With a piece as awkward and poorly realized as this, it's hard to know even where to begin-- one feels like the gourmet food critic at a free casino buffet, each neon-lit steam section of lard-coated Frenchbread pizza, pitifully cold "hot" wings and possibly fatal under-iced shrimp demand their own uniquely grotesque attention. Why, in 2003, does he pander to the sickeningly ironic? Why even attempt the self-referential, in a format so attractive to the indolent and trend-hungry that it's already been done there a thousand times before? And why, for Christ's sake, on the very website where all the earlier Pitchfork scavengers at least reached postmodernism's corpse before it was just the dry, greasy bones being artlessly propped up here. These supposed "journeys" into the writers creative mind (where, as even Joyce wrongly thought, we apparently think without correct punctuation) are as uninsightful and lame as diaryish writing-about-writing can be, and a truly awful dramatic exercise between forgotten early-90s novelty rappers "Kid'N'Play" comes off as wholly unmoving even under the low, ironic standards of this sort of dialogue. Honestly, why do it?? Is he flailing in the ultimate impotence of the worried music critic, cowardly preempting his own inevitable criticism?? Is he that much in love with the ugly mental voice of his own feeble writing process that he feels he must proudly share it with us all, instead of actually working to produce coherent journalism? Or, as I suspect is probably the case, is he simply incapable of any coherent product, unable to produce anything in the proper, accepted form, and so resorts to this self-satisfied mishmash of uninformed genre dabbling and faux-confession. Perhaps the author believes that in the present enviroment of near-inescapable postmodernist criticism he can provide some definitive statement by reheating that same old dish once more, but the horse having been long-dead already doesn't make one's self-conscious flogging any more interesting. An utter failure. -- Mullah Omar
Bare interior.
Grey light.
K: What is this? Is this the Eminem song?
P: Yeah."Drips".
K: Do you actually like this?
P: Yeah, of course I do... what, do you?
Okay, just got home, a few hours before my deadline, and once again it comes down to this-- is Obie Trice worth an actual paragraph?? Fuck, I honestly don't know if I can bring myself to plod through it.
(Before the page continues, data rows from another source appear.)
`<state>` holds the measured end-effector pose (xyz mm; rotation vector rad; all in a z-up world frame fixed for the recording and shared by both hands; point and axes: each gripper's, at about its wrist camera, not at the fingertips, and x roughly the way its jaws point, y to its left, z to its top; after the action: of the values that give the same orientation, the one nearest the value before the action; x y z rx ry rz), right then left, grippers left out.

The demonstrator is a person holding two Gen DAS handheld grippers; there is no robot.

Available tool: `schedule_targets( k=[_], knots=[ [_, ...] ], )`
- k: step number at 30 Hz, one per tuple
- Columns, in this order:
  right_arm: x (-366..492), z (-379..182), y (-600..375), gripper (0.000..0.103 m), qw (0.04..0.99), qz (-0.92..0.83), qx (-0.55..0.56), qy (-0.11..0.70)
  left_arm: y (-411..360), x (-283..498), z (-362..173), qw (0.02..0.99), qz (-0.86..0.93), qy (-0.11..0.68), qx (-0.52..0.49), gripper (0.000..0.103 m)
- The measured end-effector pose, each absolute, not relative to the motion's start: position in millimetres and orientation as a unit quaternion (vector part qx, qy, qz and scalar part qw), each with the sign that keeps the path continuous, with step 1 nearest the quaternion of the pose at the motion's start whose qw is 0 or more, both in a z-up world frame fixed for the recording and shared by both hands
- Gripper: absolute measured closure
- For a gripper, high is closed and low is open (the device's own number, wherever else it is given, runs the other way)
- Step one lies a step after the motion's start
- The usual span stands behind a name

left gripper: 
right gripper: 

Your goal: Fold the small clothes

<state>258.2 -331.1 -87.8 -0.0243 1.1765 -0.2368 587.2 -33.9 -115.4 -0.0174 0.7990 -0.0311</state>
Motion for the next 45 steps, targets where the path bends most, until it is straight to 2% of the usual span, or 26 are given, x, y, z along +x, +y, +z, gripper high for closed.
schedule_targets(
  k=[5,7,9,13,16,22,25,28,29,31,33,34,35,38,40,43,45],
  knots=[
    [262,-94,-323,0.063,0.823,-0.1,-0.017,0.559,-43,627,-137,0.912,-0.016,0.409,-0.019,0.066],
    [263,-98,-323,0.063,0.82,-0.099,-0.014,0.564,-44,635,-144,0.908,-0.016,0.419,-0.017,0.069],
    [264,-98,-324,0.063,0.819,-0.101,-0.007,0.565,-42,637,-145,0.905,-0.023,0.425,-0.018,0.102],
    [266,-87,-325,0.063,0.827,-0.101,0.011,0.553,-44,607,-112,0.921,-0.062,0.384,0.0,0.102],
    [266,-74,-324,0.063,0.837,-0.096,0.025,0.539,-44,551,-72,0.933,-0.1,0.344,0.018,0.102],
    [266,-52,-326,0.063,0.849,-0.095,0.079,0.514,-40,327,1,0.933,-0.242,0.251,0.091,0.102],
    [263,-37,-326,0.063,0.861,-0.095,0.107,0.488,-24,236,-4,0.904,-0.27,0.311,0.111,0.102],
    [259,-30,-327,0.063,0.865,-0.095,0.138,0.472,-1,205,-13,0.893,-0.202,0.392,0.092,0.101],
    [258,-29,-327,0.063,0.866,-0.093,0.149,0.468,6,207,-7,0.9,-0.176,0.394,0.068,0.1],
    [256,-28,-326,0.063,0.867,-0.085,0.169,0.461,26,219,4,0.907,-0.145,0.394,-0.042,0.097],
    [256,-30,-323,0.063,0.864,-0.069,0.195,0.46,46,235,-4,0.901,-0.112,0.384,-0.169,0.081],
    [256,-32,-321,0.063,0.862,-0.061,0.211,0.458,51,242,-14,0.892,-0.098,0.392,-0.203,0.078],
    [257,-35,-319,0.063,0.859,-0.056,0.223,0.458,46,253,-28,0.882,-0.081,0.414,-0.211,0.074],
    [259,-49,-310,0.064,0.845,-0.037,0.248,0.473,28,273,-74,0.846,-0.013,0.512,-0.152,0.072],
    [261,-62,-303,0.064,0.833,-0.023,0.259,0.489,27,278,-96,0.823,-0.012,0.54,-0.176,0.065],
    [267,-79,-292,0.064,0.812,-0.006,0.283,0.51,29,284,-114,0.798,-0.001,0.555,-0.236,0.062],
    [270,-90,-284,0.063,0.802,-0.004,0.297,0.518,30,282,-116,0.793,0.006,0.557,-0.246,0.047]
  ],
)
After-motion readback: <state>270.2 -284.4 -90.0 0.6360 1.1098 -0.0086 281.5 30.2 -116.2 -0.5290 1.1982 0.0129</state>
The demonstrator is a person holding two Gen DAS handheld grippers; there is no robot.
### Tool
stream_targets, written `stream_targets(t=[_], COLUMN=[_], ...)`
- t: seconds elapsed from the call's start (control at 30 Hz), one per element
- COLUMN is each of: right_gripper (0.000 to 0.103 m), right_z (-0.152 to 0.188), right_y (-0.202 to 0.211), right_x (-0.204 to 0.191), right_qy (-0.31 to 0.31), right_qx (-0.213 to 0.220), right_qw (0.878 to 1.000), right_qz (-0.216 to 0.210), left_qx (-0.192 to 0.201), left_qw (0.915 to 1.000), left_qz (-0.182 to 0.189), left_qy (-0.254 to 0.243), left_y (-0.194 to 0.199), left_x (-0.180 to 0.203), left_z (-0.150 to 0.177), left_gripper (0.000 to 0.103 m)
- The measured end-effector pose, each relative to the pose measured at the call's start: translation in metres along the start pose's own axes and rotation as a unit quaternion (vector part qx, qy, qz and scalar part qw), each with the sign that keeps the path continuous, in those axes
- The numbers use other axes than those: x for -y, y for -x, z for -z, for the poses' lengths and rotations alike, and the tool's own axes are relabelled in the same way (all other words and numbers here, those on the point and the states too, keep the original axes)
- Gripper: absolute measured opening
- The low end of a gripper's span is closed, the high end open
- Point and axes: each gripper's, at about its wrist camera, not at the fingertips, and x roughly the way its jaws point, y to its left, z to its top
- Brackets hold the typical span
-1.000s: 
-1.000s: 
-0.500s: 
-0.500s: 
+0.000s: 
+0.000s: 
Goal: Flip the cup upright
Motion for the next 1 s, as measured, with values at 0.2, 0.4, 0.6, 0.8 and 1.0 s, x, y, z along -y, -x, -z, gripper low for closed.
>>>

Right, okay, so: "Got Some Teeth" (track title) is the single (background information) with a bouncy, cartoonish beat (does that tell you enough?) by Eminem (identifying the producer, important), though Obie's (truncuation of artist's name) jokey rhymes (lyrical content) come off as sub-Eazy E (reference to previous artist who "did it better"), especially considering (ooh! burn!!) he's meant to be the "clown" of Shady/Aftermath (I am not fooled by this artist's marketing).